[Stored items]
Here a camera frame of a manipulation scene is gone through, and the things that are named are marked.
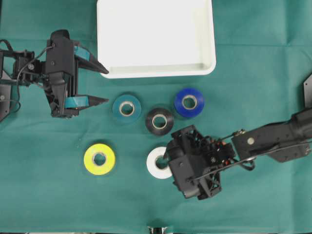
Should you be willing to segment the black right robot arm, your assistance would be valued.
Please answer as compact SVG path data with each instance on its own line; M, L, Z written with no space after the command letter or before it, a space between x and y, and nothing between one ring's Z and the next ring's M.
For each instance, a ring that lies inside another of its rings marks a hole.
M223 138L203 136L191 125L172 133L164 157L174 185L185 198L211 198L221 190L220 172L233 166L255 168L258 156L268 155L282 163L311 152L312 110L306 108L288 121L270 123L251 131L240 130Z

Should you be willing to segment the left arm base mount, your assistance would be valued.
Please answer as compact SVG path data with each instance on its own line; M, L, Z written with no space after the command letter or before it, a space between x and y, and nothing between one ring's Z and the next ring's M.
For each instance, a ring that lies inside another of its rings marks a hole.
M0 86L0 120L2 121L10 112L11 86Z

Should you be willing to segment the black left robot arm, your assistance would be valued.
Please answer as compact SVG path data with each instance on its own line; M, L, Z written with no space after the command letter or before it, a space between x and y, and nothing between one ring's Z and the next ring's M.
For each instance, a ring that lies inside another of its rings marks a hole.
M40 55L33 51L13 50L7 40L3 40L7 49L0 51L0 59L13 58L13 72L0 79L0 94L11 92L12 86L30 86L35 84L44 90L51 116L71 118L78 116L83 109L97 106L108 101L106 98L78 94L78 70L85 69L101 74L108 70L95 56L77 40L70 38L65 29L54 31L47 40L47 46L41 52L46 55L40 61Z

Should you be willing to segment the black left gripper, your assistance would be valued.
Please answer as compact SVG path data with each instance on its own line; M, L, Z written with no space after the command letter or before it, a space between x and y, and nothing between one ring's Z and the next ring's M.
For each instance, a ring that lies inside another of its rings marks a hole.
M75 59L79 68L108 74L109 71L86 48L75 45L65 29L54 31L47 45L44 74L44 92L51 108L51 116L71 118L78 115L72 108L89 108L108 102L95 96L75 96L77 91Z

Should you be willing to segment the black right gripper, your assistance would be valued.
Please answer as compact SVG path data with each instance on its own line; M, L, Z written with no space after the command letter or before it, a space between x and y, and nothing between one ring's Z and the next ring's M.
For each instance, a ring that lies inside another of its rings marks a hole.
M207 175L210 169L209 160L200 148L207 140L194 125L182 128L171 134L172 140L167 144L165 157L172 172L173 184L183 194L185 199L196 197L204 200L222 191L220 173Z

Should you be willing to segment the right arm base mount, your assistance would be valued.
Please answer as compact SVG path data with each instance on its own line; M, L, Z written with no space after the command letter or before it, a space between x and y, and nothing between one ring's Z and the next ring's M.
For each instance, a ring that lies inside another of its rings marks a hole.
M304 106L312 107L312 74L310 74L303 82Z

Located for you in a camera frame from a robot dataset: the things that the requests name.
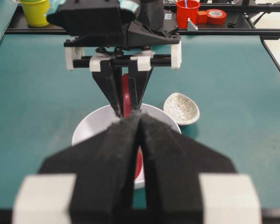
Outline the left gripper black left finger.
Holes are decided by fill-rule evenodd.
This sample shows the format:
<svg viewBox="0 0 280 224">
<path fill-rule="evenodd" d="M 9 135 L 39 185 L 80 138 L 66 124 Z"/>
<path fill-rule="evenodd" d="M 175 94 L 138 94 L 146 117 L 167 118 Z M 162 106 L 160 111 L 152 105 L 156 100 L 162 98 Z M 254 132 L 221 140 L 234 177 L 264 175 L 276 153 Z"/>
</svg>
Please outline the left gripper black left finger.
<svg viewBox="0 0 280 224">
<path fill-rule="evenodd" d="M 132 114 L 107 130 L 47 157 L 39 174 L 77 175 L 70 201 L 75 224 L 117 224 L 132 208 L 137 132 Z"/>
</svg>

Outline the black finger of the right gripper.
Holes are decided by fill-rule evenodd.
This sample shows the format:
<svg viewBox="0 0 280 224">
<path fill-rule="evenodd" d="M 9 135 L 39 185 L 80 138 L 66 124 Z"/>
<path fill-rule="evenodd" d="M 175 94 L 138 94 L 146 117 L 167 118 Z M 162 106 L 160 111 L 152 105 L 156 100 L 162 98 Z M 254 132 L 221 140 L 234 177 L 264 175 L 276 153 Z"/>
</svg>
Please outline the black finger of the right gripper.
<svg viewBox="0 0 280 224">
<path fill-rule="evenodd" d="M 137 61 L 130 61 L 128 66 L 128 82 L 131 100 L 131 109 L 139 110 L 144 92 L 150 79 L 153 68 L 149 71 L 138 71 Z"/>
<path fill-rule="evenodd" d="M 123 116 L 121 88 L 122 69 L 113 67 L 110 61 L 100 62 L 101 71 L 92 72 L 92 77 L 109 101 L 117 117 Z"/>
</svg>

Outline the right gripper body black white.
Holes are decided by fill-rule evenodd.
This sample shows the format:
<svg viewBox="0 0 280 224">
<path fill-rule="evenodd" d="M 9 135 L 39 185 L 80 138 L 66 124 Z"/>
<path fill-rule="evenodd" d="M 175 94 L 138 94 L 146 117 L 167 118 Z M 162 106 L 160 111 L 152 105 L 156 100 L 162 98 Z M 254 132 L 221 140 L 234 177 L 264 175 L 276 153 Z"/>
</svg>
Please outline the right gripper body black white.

◆ **Problem to solve**:
Set the records down again exactly, and omit any picture in them.

◆ **Your response**:
Here a camera frame of a manipulation scene is gone through, and the things that are named are marked.
Should you be willing to segment the black right robot arm, your assistance would be valued.
Please answer as compact SVG path data with each instance on its own line; M, L, Z written with no space after the command letter or before it, a space between x and y, and nothing between one ring's Z and the next ring's M.
For each instance, a ring that lies inside another of its rings marks a hole.
M223 138L203 136L191 125L172 133L164 157L174 185L185 198L211 198L221 190L220 172L233 166L255 168L258 156L268 155L282 163L311 152L312 110L306 108L288 121L270 123L251 131L240 130Z

Should you be willing to segment the left arm base mount, your assistance would be valued.
Please answer as compact SVG path data with each instance on its own line; M, L, Z written with no space after the command letter or before it, a space between x and y, and nothing between one ring's Z and the next ring's M.
For each instance, a ring that lies inside another of its rings marks a hole.
M0 86L0 120L2 121L10 112L11 86Z

Should you be willing to segment the black left robot arm, your assistance would be valued.
Please answer as compact SVG path data with each instance on its own line; M, L, Z written with no space after the command letter or before it, a space between x and y, and nothing between one ring's Z and the next ring's M.
For each instance, a ring that lies inside another of its rings marks a hole.
M40 55L33 51L13 50L7 40L3 40L7 49L0 51L0 59L13 58L13 72L0 79L0 94L11 92L12 86L30 86L35 84L44 90L51 116L71 118L78 116L83 109L97 106L108 101L106 98L78 94L78 70L85 69L101 74L108 70L95 56L77 40L70 38L65 29L54 31L47 40L47 46L41 52L46 55L40 61Z

Should you be willing to segment the black left gripper, your assistance would be valued.
Please answer as compact SVG path data with each instance on its own line; M, L, Z written with no space after the command letter or before it, a space between x and y, and nothing between one ring's Z and the next ring's M.
For each instance, a ring that lies inside another of its rings marks a hole.
M75 59L79 68L108 74L109 71L86 48L75 45L65 29L54 31L47 45L44 74L44 92L51 108L51 116L71 118L78 115L72 108L89 108L108 102L95 96L75 96L77 91Z

Should you be willing to segment the black right gripper, your assistance would be valued.
Please answer as compact SVG path data with each instance on its own line; M, L, Z written with no space after the command letter or before it, a space between x and y, and nothing between one ring's Z and the next ring's M.
For each instance, a ring that lies inside another of its rings marks a hole.
M207 175L210 169L209 160L200 148L207 140L194 125L182 128L171 134L172 140L167 144L165 157L172 172L173 184L183 194L185 199L196 197L204 200L222 191L220 173Z

Should you be willing to segment the right arm base mount, your assistance would be valued.
Please answer as compact SVG path data with each instance on its own line; M, L, Z written with no space after the command letter or before it, a space between x and y, and nothing between one ring's Z and the next ring's M.
For each instance, a ring that lies inside another of its rings marks a hole.
M304 106L312 107L312 74L310 74L303 82Z

Located for you in a camera frame from a robot dataset: the things that the requests name.
Outline the left gripper black left finger.
Holes are decided by fill-rule evenodd.
This sample shows the format:
<svg viewBox="0 0 280 224">
<path fill-rule="evenodd" d="M 9 135 L 39 185 L 80 138 L 66 124 Z"/>
<path fill-rule="evenodd" d="M 175 94 L 138 94 L 146 117 L 167 118 Z M 162 106 L 160 111 L 152 105 L 156 100 L 162 98 Z M 254 132 L 221 140 L 234 177 L 264 175 L 276 153 Z"/>
</svg>
Please outline the left gripper black left finger.
<svg viewBox="0 0 280 224">
<path fill-rule="evenodd" d="M 132 114 L 107 130 L 47 157 L 39 174 L 77 175 L 70 201 L 75 224 L 117 224 L 132 208 L 137 132 Z"/>
</svg>

Outline the black finger of the right gripper.
Holes are decided by fill-rule evenodd.
This sample shows the format:
<svg viewBox="0 0 280 224">
<path fill-rule="evenodd" d="M 9 135 L 39 185 L 80 138 L 66 124 Z"/>
<path fill-rule="evenodd" d="M 175 94 L 138 94 L 146 117 L 167 118 Z M 162 106 L 160 111 L 152 105 L 156 100 L 162 98 Z M 254 132 L 221 140 L 234 177 L 264 175 L 276 153 Z"/>
</svg>
Please outline the black finger of the right gripper.
<svg viewBox="0 0 280 224">
<path fill-rule="evenodd" d="M 137 61 L 130 61 L 128 66 L 128 82 L 131 100 L 131 109 L 139 110 L 144 92 L 150 79 L 153 68 L 149 71 L 138 71 Z"/>
<path fill-rule="evenodd" d="M 123 116 L 121 88 L 122 69 L 113 67 L 110 61 L 100 62 L 101 71 L 92 72 L 92 77 L 109 101 L 117 117 Z"/>
</svg>

Outline the right gripper body black white.
Holes are decided by fill-rule evenodd.
This sample shows the format:
<svg viewBox="0 0 280 224">
<path fill-rule="evenodd" d="M 9 135 L 39 185 L 80 138 L 66 124 Z"/>
<path fill-rule="evenodd" d="M 175 94 L 138 94 L 146 117 L 167 118 Z M 162 106 L 160 111 L 152 105 L 156 100 L 162 98 Z M 254 132 L 221 140 L 234 177 L 264 175 L 276 153 Z"/>
</svg>
Please outline the right gripper body black white.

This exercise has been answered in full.